### PROBLEM TO SOLVE
Would you reproduce the whole listing exactly, minus its images?

-- Opening Marker --

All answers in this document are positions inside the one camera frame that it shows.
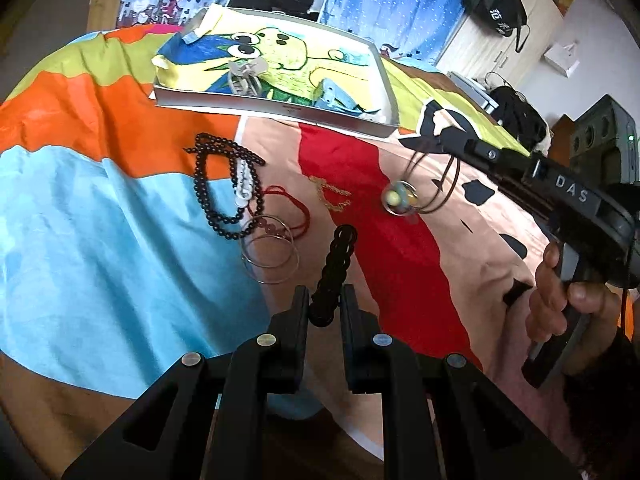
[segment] silver bolt
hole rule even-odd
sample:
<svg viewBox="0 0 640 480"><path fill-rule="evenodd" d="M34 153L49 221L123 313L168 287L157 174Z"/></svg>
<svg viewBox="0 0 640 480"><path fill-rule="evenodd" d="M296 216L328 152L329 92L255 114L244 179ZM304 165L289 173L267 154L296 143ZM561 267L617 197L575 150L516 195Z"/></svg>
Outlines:
<svg viewBox="0 0 640 480"><path fill-rule="evenodd" d="M378 346L389 346L393 338L387 334L376 334L373 336L373 342Z"/></svg>
<svg viewBox="0 0 640 480"><path fill-rule="evenodd" d="M182 356L180 361L182 361L182 364L185 366L195 366L200 362L200 354L197 352L187 352Z"/></svg>
<svg viewBox="0 0 640 480"><path fill-rule="evenodd" d="M462 368L466 365L466 359L460 354L449 354L447 356L447 364L452 368Z"/></svg>
<svg viewBox="0 0 640 480"><path fill-rule="evenodd" d="M262 334L255 340L260 346L271 346L276 342L276 336L271 334Z"/></svg>

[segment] speaker
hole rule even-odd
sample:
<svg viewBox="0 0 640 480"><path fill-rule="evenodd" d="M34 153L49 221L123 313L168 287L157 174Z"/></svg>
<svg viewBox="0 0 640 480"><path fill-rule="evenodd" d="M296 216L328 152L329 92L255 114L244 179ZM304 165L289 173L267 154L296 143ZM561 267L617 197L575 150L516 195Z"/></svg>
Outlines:
<svg viewBox="0 0 640 480"><path fill-rule="evenodd" d="M636 122L610 95L575 122L569 167L599 187L638 180Z"/></svg>

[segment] cabinet door
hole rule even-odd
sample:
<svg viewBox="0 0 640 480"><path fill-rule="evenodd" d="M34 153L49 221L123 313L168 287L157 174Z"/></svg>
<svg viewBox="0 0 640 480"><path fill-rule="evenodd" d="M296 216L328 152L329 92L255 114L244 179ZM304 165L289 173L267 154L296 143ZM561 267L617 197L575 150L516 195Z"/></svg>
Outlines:
<svg viewBox="0 0 640 480"><path fill-rule="evenodd" d="M515 51L514 33L512 35L513 41L505 53L500 56L494 69L494 72L497 72L516 88L552 43L556 30L562 25L562 14L553 0L537 0L527 18L527 24L531 28L531 34L522 51L519 54ZM526 34L527 27L524 27L521 39L525 38Z"/></svg>
<svg viewBox="0 0 640 480"><path fill-rule="evenodd" d="M534 8L536 0L522 0L522 3L529 13ZM505 38L476 22L469 15L465 15L463 19L462 25L436 67L445 73L458 72L471 79L483 81L484 76L504 59L513 42L513 34L510 38Z"/></svg>

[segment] person's arm
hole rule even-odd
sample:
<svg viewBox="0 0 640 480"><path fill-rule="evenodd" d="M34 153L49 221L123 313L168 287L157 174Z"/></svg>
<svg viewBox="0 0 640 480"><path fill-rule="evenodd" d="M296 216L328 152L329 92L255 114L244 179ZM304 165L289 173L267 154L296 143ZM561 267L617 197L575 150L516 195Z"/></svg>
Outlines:
<svg viewBox="0 0 640 480"><path fill-rule="evenodd" d="M585 468L597 475L616 460L630 431L638 430L633 426L640 420L640 364L632 343L618 329L620 298L595 283L572 283L565 292L554 272L558 259L558 247L550 244L536 270L537 289L529 300L527 335L543 342L552 334L563 333L562 310L567 300L577 310L593 315L563 371L571 428L582 444Z"/></svg>

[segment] human hand
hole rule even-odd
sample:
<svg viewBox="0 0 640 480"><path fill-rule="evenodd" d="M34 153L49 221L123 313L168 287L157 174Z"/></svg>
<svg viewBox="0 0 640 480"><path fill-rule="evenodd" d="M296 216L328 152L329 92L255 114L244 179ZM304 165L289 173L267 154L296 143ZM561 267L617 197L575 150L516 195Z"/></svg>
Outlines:
<svg viewBox="0 0 640 480"><path fill-rule="evenodd" d="M584 314L593 314L589 327L564 363L565 374L583 371L611 346L618 330L620 298L603 283L572 283L567 291L554 267L560 259L558 245L550 243L536 269L536 286L529 298L527 335L532 341L546 342L566 330L562 310L571 305Z"/></svg>

-- Closing Marker --

### ANSWER SPACE
All answers in this document are positions inside the one camera frame that it shows.
[segment] silver bolt
hole rule even-odd
sample:
<svg viewBox="0 0 640 480"><path fill-rule="evenodd" d="M34 153L49 221L123 313L168 287L157 174Z"/></svg>
<svg viewBox="0 0 640 480"><path fill-rule="evenodd" d="M296 216L328 152L329 92L255 114L244 179ZM304 165L289 173L267 154L296 143ZM561 267L617 197L575 150L516 195Z"/></svg>
Outlines:
<svg viewBox="0 0 640 480"><path fill-rule="evenodd" d="M378 346L389 346L393 338L387 334L376 334L373 336L373 342Z"/></svg>
<svg viewBox="0 0 640 480"><path fill-rule="evenodd" d="M182 356L180 361L182 361L182 364L185 366L195 366L200 362L200 354L197 352L187 352Z"/></svg>
<svg viewBox="0 0 640 480"><path fill-rule="evenodd" d="M462 368L466 365L466 359L460 354L449 354L447 356L447 364L452 368Z"/></svg>
<svg viewBox="0 0 640 480"><path fill-rule="evenodd" d="M262 334L255 340L260 346L271 346L276 342L276 336L271 334Z"/></svg>

[segment] speaker
hole rule even-odd
sample:
<svg viewBox="0 0 640 480"><path fill-rule="evenodd" d="M34 153L49 221L123 313L168 287L157 174Z"/></svg>
<svg viewBox="0 0 640 480"><path fill-rule="evenodd" d="M296 216L328 152L329 92L255 114L244 179ZM304 165L289 173L267 154L296 143ZM561 267L617 197L575 150L516 195Z"/></svg>
Outlines:
<svg viewBox="0 0 640 480"><path fill-rule="evenodd" d="M636 122L610 95L575 122L569 167L599 187L638 180Z"/></svg>

[segment] cabinet door
hole rule even-odd
sample:
<svg viewBox="0 0 640 480"><path fill-rule="evenodd" d="M34 153L49 221L123 313L168 287L157 174Z"/></svg>
<svg viewBox="0 0 640 480"><path fill-rule="evenodd" d="M296 216L328 152L329 92L255 114L244 179ZM304 165L289 173L267 154L296 143ZM561 267L617 197L575 150L516 195Z"/></svg>
Outlines:
<svg viewBox="0 0 640 480"><path fill-rule="evenodd" d="M515 51L514 33L512 35L513 41L505 53L500 56L494 69L494 72L497 72L516 88L552 43L556 30L562 25L562 14L553 0L537 0L527 18L527 24L531 28L531 34L522 51L519 54ZM526 34L527 27L524 27L521 39L525 38Z"/></svg>
<svg viewBox="0 0 640 480"><path fill-rule="evenodd" d="M534 8L536 0L522 0L522 3L529 13ZM505 38L476 22L469 15L465 15L463 19L462 25L436 67L445 73L458 72L471 79L483 81L484 76L504 59L513 42L513 34L510 38Z"/></svg>

[segment] person's arm
hole rule even-odd
sample:
<svg viewBox="0 0 640 480"><path fill-rule="evenodd" d="M34 153L49 221L123 313L168 287L157 174Z"/></svg>
<svg viewBox="0 0 640 480"><path fill-rule="evenodd" d="M296 216L328 152L329 92L255 114L244 179ZM304 165L289 173L267 154L296 143ZM561 267L617 197L575 150L516 195Z"/></svg>
Outlines:
<svg viewBox="0 0 640 480"><path fill-rule="evenodd" d="M585 468L597 475L616 460L630 431L638 430L633 426L640 420L640 364L632 343L618 329L620 298L595 283L572 283L565 292L554 272L558 259L558 247L550 244L536 270L537 289L529 300L527 335L543 342L552 334L563 333L562 310L567 300L577 310L593 315L563 371L571 428L582 444Z"/></svg>

[segment] human hand
hole rule even-odd
sample:
<svg viewBox="0 0 640 480"><path fill-rule="evenodd" d="M34 153L49 221L123 313L168 287L157 174Z"/></svg>
<svg viewBox="0 0 640 480"><path fill-rule="evenodd" d="M296 216L328 152L329 92L255 114L244 179ZM304 165L289 173L267 154L296 143ZM561 267L617 197L575 150L516 195Z"/></svg>
Outlines:
<svg viewBox="0 0 640 480"><path fill-rule="evenodd" d="M584 314L593 314L589 327L564 363L565 374L583 371L611 346L618 330L620 298L603 283L572 283L567 291L554 267L560 259L558 245L550 243L536 269L536 286L529 298L527 335L532 341L546 342L566 330L562 310L571 305Z"/></svg>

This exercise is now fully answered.